沙禽 近づきて方に識り、浦樹 遙かに辨ずる莫し。
砂浜にいる水鳥に近づくとこちらを向いて気が付いたようだ。入り江の奥の樹林は遙か遠くにあり、瓣別することができない。
○沙禽 砂浜にいる水鳥。○浦樹 漢水に灌ぎこむ襄水の入り江の奥の樹林。○辨 辯ではなく瓣別すること。
漸至鹿門山,山明翠微淺。
漸く鹿門山に至れば、山明らかにして翠微浅し。
しばらく山の道を進んでゆくと鹿門山にいたるのだけれど、山に日の光が射していて、山の中腹の浅いところが見える。

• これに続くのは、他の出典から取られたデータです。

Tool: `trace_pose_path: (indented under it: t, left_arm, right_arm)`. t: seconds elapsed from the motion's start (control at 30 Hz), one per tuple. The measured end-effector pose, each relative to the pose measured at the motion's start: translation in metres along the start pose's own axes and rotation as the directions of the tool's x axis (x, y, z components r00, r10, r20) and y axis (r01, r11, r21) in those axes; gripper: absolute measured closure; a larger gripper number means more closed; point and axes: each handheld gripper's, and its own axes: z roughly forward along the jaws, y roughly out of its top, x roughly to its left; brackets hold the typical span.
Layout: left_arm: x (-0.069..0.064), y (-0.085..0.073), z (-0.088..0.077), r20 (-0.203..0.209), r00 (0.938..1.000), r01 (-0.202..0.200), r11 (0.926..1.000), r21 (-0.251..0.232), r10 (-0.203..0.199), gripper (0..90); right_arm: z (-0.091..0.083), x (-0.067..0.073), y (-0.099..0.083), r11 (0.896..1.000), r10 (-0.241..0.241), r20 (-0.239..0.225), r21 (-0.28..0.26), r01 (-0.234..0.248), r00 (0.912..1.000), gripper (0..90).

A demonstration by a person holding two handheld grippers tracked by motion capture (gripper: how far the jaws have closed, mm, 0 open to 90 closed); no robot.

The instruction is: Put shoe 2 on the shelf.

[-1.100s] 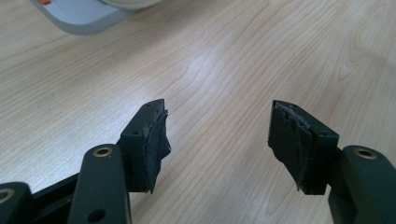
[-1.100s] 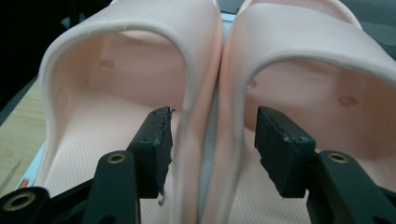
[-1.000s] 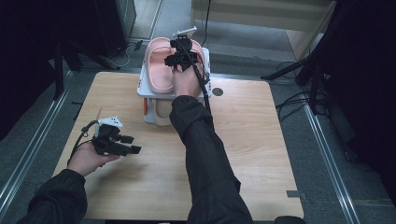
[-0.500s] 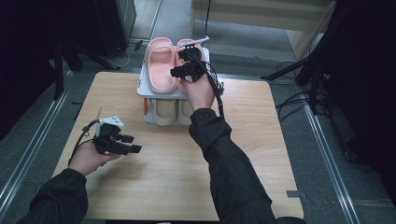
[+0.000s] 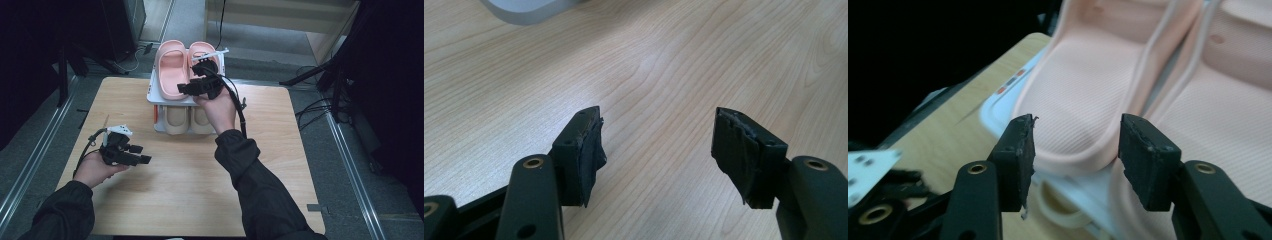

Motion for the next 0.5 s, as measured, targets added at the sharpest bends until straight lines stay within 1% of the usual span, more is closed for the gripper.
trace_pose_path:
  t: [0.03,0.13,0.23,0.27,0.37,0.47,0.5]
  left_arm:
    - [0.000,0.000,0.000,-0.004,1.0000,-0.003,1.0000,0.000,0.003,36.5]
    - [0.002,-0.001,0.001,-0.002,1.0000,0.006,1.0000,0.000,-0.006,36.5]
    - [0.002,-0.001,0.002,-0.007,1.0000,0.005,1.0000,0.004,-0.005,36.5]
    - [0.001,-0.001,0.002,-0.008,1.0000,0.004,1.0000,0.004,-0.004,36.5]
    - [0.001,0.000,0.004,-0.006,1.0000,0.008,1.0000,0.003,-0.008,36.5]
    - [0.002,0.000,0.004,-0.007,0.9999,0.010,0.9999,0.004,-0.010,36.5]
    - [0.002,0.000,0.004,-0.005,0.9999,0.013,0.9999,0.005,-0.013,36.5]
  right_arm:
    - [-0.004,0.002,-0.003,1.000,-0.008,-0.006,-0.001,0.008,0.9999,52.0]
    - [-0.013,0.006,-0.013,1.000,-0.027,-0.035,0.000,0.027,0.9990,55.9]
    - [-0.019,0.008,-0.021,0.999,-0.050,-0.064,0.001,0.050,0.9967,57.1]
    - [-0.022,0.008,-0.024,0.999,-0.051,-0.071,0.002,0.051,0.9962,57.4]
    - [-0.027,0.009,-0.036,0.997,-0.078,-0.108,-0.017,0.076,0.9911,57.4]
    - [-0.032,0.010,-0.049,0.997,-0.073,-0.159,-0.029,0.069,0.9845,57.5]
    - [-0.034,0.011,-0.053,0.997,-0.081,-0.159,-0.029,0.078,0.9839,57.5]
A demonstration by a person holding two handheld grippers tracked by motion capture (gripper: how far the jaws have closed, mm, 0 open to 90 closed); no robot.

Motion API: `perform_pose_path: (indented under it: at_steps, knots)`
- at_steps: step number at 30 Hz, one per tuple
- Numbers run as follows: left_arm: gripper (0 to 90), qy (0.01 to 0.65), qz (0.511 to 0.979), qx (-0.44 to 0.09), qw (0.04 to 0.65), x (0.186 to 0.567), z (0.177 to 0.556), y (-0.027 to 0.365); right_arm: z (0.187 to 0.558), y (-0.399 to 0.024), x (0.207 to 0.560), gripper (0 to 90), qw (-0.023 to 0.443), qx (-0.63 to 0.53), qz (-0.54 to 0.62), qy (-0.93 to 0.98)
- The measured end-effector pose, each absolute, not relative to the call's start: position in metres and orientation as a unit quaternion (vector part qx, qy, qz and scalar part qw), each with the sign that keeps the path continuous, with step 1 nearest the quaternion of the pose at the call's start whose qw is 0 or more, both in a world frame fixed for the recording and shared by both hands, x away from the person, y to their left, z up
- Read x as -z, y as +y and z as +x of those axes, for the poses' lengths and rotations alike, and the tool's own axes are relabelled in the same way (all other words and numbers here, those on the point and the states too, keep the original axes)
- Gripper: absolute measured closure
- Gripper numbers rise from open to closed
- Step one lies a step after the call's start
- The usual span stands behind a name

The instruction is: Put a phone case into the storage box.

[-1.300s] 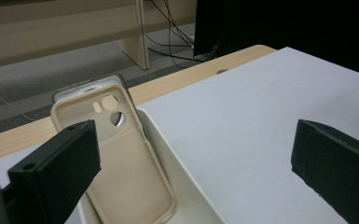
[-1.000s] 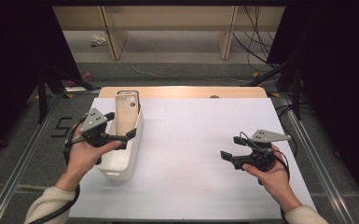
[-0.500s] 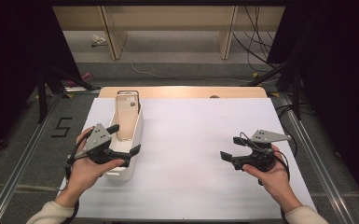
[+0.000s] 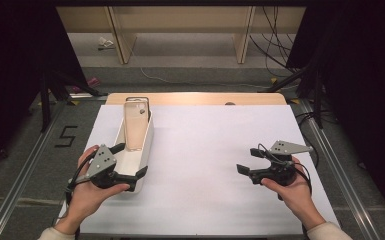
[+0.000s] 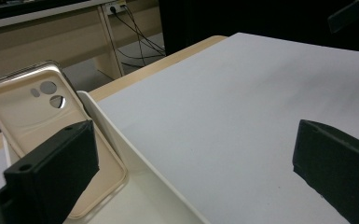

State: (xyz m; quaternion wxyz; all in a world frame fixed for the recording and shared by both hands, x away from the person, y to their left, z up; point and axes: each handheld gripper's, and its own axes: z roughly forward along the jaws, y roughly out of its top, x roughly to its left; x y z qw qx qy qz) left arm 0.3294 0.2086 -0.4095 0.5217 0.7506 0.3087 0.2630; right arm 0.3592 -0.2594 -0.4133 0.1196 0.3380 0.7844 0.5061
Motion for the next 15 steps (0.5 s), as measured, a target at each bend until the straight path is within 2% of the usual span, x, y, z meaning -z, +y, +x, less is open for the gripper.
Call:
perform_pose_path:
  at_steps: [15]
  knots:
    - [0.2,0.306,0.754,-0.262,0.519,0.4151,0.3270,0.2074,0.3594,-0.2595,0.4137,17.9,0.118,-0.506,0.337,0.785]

○翠微 山の中腹。李白『游泰山六首 其六』、同『下終南山過斛斯山人宿置酒』
岩潭多屈曲,舟楫屢回轉。
岩潭 屈曲多く、舟楫 屡々回り転ず。
大岩と淵で、川は折れ曲がりが多い、舟の楫をしばしば使って舳先をめくらして進む。
○岩潭 大岩と淵。襄陽に沈碑潭という名勝があるがここでは襄水を登っているのであろう。
昔聞龐德公,采藥遂不返。
昔聞く 龐徳公、業を採りて遂に返らずと。
ここには昔、後漢の龐徳公の有名な故事がある。薬草を取りに山に入ったが帰ってこなかったというものだ。
○龐德公 東漢の末年、襄陽の名士である龐徳公は薬草を求めて妻を連れて山に入ってからもどらなかった。劉表からの士官への誘い、諸葛孔明からも誘われた、それを嫌って、奥地に隠遁したということと解釈している。隠遁を目指すものの憧れをいう。